Missoula airport lobbies for air service enhancement bill
By Martin Kidston/Missoula Current
The Missoula International Airport is keeping close tabs on two bills tied up in the Legislature, one that would enhance local air service and another that would tax aviation fuel.
Both bills are fighting an uphill climb.
Airport director Cris Jensen said Missoula International joined other airports in the state to support House Bill 408. The measure would enhance air service development by helping airports provide the revenue guarantees needed to land new routes or expand service.
The bill remains tabled in the House Taxation Committee.
“It proposed to increase the tax on a rental car contract from 4 percent to 5 percent, resulting in around $800,000 that could be used to fund revenue guarantees,” Jensen said. “There has been some discussion about trying to revive the bill. We’ll continue to watch that and, of course, we’re supportive of that.”
Missoula competes with other airports in the state and the region when asking airlines to add new routes and expand those already in service.
Supporters argue that more service options and increased competition among airlines is good for both business and leisure travelers, as it often impacts ticket prices.
“Airports across the state are working with their communities to increase passenger service by adding to the number of airlines, and by working with existing carriers to expand existing routes,” Jensen said. “Air service development is a competitive process, and Montana airports have to compete with airports across the country for new or expanded service.”

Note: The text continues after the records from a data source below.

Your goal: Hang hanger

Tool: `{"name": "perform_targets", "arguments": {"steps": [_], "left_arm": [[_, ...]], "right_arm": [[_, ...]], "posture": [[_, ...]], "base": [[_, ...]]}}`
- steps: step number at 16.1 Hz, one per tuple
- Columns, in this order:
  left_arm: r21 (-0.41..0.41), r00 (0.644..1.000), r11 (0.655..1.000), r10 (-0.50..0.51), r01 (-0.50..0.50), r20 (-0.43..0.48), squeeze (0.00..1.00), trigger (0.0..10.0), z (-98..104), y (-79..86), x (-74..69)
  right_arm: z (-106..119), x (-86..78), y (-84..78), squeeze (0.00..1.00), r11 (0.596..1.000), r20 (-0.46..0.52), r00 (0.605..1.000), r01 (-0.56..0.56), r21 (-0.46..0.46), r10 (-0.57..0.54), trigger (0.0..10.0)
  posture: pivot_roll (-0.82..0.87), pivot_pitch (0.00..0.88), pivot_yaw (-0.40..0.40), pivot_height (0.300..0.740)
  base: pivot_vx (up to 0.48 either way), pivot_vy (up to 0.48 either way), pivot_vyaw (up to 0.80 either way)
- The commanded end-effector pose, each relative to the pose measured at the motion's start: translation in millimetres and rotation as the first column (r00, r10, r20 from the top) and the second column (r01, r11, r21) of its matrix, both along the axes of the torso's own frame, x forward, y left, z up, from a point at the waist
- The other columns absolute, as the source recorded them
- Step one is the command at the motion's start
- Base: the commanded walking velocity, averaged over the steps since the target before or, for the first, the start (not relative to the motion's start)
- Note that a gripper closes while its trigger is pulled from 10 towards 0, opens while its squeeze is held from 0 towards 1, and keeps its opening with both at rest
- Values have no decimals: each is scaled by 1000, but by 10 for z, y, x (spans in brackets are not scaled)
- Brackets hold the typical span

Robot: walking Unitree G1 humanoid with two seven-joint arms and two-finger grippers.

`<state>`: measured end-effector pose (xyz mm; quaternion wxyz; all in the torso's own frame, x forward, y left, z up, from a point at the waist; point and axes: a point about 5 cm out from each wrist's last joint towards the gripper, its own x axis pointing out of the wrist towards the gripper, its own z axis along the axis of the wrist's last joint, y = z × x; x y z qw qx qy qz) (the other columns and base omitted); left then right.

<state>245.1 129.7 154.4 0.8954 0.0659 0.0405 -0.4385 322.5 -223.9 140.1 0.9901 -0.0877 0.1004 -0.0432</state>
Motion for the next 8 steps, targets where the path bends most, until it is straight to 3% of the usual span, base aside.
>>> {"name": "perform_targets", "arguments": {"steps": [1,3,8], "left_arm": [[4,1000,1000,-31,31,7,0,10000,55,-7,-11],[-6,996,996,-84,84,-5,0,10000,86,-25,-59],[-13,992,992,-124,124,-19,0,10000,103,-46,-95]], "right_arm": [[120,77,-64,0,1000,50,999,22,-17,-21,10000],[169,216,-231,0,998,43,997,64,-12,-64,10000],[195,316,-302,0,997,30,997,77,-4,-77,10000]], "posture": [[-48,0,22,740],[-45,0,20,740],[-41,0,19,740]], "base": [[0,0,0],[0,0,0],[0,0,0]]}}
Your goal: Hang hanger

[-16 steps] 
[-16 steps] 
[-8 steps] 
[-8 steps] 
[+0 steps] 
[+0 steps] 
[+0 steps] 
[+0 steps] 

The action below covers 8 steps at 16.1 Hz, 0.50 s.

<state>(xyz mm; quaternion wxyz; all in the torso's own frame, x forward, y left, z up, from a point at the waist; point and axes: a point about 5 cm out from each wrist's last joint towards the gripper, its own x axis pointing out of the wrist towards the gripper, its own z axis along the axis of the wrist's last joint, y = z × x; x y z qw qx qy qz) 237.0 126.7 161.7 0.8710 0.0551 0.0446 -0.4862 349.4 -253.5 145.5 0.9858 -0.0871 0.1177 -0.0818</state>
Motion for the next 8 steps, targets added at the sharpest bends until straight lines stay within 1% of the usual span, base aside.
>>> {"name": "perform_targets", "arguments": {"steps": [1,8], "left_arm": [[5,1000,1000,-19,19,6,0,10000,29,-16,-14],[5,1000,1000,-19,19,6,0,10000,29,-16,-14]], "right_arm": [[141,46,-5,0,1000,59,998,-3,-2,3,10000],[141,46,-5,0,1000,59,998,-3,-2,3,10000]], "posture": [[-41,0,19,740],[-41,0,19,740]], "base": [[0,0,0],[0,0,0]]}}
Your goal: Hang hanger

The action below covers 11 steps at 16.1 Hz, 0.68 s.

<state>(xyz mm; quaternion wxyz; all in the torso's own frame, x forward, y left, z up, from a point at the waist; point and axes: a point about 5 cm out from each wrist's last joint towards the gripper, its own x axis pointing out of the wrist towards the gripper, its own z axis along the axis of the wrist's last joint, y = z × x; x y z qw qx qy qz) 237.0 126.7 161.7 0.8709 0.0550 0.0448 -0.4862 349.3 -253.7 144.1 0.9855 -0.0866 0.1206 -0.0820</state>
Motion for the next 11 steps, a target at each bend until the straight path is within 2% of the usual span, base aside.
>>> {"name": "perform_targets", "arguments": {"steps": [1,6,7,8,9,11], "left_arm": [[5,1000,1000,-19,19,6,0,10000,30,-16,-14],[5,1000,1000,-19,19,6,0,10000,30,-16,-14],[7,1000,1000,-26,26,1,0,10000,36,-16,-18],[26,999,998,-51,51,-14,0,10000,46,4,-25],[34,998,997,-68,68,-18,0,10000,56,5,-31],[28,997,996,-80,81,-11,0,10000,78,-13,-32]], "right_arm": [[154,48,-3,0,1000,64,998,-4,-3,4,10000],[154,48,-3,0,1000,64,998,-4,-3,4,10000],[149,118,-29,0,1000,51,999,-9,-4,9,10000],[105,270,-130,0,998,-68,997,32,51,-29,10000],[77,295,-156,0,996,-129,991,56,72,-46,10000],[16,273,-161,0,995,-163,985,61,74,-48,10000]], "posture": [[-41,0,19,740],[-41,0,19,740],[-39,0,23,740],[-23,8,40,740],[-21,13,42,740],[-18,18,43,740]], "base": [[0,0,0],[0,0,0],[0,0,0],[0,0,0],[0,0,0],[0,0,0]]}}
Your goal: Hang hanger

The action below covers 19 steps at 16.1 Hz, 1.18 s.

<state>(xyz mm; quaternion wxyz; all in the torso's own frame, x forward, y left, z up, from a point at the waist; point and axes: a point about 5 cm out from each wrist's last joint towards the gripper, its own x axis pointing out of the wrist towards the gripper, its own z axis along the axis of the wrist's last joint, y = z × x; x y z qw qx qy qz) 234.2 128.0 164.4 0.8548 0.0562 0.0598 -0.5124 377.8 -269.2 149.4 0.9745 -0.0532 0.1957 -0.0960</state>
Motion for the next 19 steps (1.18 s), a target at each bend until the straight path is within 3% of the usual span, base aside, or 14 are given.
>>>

While Missoula International supports HB 408, it opposes a separate bill sponsored by Rep. Willis Curdy, D-Missoula. As written, HB 608 would increase the tax on aviation fuel by 2 cents per gallon to fund smaller airports in the state.
The bill was opposed by all general service airports, as well as airline representatives. The bill appears to have died in committee, Jensen said.
“The airlines were definitely opposed to that, because it would increase their cost to operate in the state of Montana,” said Jensen. “Last year, we had about 1.8 million gallons of fuel, both aviation gas and jet fuel, so it could be a substantial amount of money.”